Tuesday, March 22, 2011

Day 99--Body Pillow Metaphor

I've started thinking about our relationship in terms of a particular metaphor--the body pillow metaphor.  To explain, I need to go back a little bit in time, and by a little bit, I mean about 25 years.  When I was little, I would try to trick myself into falling asleep on those nights when sleep remained elusive by telling myself that there was a bad man right outside my window, and if I was awake, he would know that I saw him, and he would get me.  But, if he thought I was asleep, he would leave me in peace.  Of course, this concept was scary to a five year old child (or a 30 year old woman, come to that), so I began to also camouflage myself.  I did that by getting my stuffed animals and dolls and lining them all the way down my bed on either side of my body, under the covers.  Then, I would curl up as small as possible in the middle and try to look like just another doll, so that the bad man would not even see me.

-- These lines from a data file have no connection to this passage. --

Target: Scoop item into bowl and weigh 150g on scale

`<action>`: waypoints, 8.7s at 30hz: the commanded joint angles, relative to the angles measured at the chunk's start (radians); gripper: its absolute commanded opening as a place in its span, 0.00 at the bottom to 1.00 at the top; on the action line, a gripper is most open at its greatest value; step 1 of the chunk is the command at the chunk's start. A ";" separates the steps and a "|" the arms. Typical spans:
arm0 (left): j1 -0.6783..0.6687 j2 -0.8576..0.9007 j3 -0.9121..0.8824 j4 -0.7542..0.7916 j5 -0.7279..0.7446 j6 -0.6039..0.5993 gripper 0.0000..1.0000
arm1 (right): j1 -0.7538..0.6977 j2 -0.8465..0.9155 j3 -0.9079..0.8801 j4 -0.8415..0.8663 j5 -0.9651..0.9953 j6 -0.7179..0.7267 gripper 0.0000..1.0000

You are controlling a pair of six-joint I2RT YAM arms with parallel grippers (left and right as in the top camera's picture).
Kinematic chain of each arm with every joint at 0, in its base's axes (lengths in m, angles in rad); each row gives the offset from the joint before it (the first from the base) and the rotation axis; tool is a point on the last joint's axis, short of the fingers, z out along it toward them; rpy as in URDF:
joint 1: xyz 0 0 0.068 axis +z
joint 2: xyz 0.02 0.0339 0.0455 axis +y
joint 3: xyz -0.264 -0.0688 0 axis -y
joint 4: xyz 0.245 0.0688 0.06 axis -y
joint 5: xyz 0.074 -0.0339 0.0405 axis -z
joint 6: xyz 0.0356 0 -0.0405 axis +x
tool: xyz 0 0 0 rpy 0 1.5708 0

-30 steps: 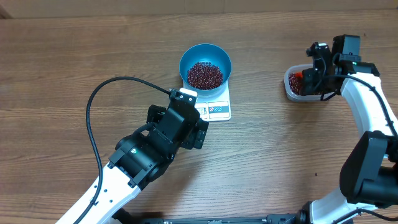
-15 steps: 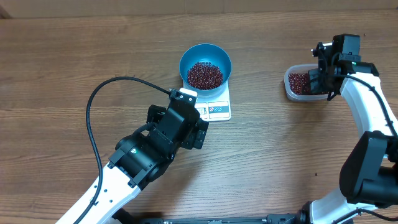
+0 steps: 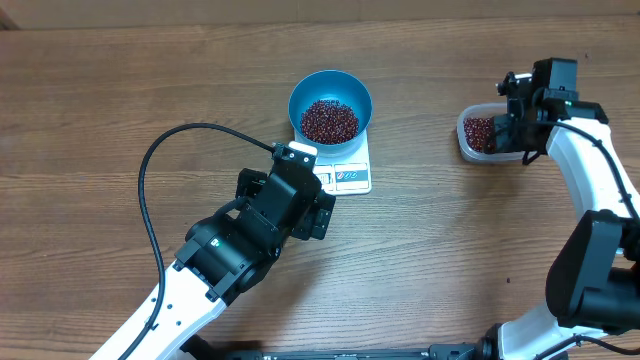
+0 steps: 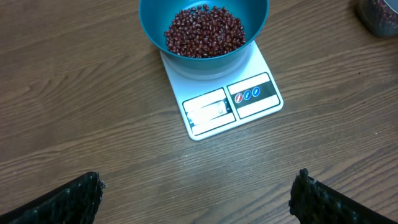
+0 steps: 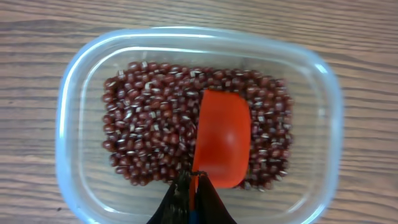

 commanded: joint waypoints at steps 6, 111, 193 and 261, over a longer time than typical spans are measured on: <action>0.010 0.003 -0.005 0.001 -0.003 0.008 0.99 | 0.003 0.017 -0.032 0.005 -0.139 0.002 0.04; 0.010 0.003 -0.005 0.001 -0.003 0.008 0.99 | -0.296 0.143 -0.033 0.040 -0.739 0.292 0.04; 0.010 0.003 -0.005 0.001 -0.003 0.008 0.99 | 0.102 0.143 -0.031 0.748 -1.307 0.820 0.04; 0.010 0.003 -0.005 0.001 -0.004 0.008 0.99 | 0.286 0.143 -0.031 0.766 -1.021 -0.167 0.04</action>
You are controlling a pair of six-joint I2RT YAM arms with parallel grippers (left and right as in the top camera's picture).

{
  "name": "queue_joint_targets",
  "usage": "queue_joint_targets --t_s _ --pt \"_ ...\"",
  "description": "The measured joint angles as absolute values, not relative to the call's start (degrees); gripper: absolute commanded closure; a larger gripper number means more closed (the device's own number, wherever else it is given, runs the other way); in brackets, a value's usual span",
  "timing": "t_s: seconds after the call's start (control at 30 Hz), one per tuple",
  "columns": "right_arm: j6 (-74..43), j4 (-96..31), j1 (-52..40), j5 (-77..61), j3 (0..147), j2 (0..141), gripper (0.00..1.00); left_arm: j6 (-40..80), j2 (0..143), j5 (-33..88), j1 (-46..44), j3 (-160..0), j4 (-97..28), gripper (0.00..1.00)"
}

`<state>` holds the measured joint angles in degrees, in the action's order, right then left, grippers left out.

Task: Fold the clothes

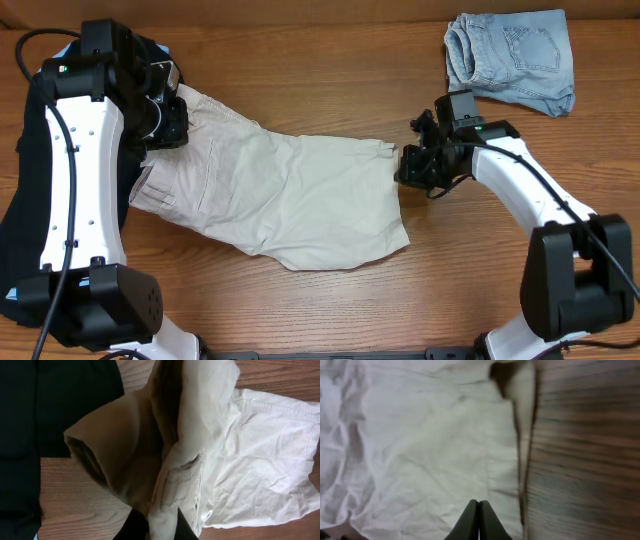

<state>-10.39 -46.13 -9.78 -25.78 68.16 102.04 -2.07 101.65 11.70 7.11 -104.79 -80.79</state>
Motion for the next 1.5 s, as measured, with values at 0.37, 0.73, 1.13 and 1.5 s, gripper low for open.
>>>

After a while, I started to need the feeling of something on either side of me in order to fall asleep.  As I got older, the stuffed animals were replaced by pillows.  Then, when I got married, I tried to abandon this habit, but it didn't last long.  I just always felt unprotected and naked on the side where Barney was not.  So, I re-implemented pillows, but on one side only.  It took some adjusting for Barney and I to figure things out with this third occupancy in the bed, but we did eventually come to find it routine.  And then, during my pregnancy with George, I discovered the wonders of the body pillow--one long pillow that I can curl up with--just amazing.  At some point, Barney began to want to share the body pillow, so we often snuggle at night with the Barney holding me on one side, and me holding the body pillow on the other, with the body pillow in a fish hook shape.

The problem is that because of my strong attachment to the body pillow, I cannot sleep holding Barney because I cannot wrap myself around him like I do the body pillow without bringing out his minor claustrophobia really quickly.  So, we can either cuddle in exactly one position, or we generally face the opposite way from one another.  If I want to turn onto my left side where Barney is, that entails putting a pillow between us, which I avoid doing as much as possible--it just doesn't feel right.

The point is that we only have one comfortable position in which we can sleep as a couple.  Otherwise, we may be co-sleeping, but there is no intimacy or bonding in the experience.  This post is not about trying to change our sleeping habits--it's about how our sleeping habits are something of a metaphor for our relationship.  We have established patterns and routines for what we do as a couple and for ways that we bond.  We rarely step outside of these patterns, and as such, it is easy to become stagnant as a couple without any real growth.  We've found what's comfortable and thus have no incentive to continue to push relationship, but a relationship that doesn't grow will eventually wither.  I want to take what is healthy and continue to make it better, rather than allowing it to become weak and frail and having to nurture it back to the state where we are now.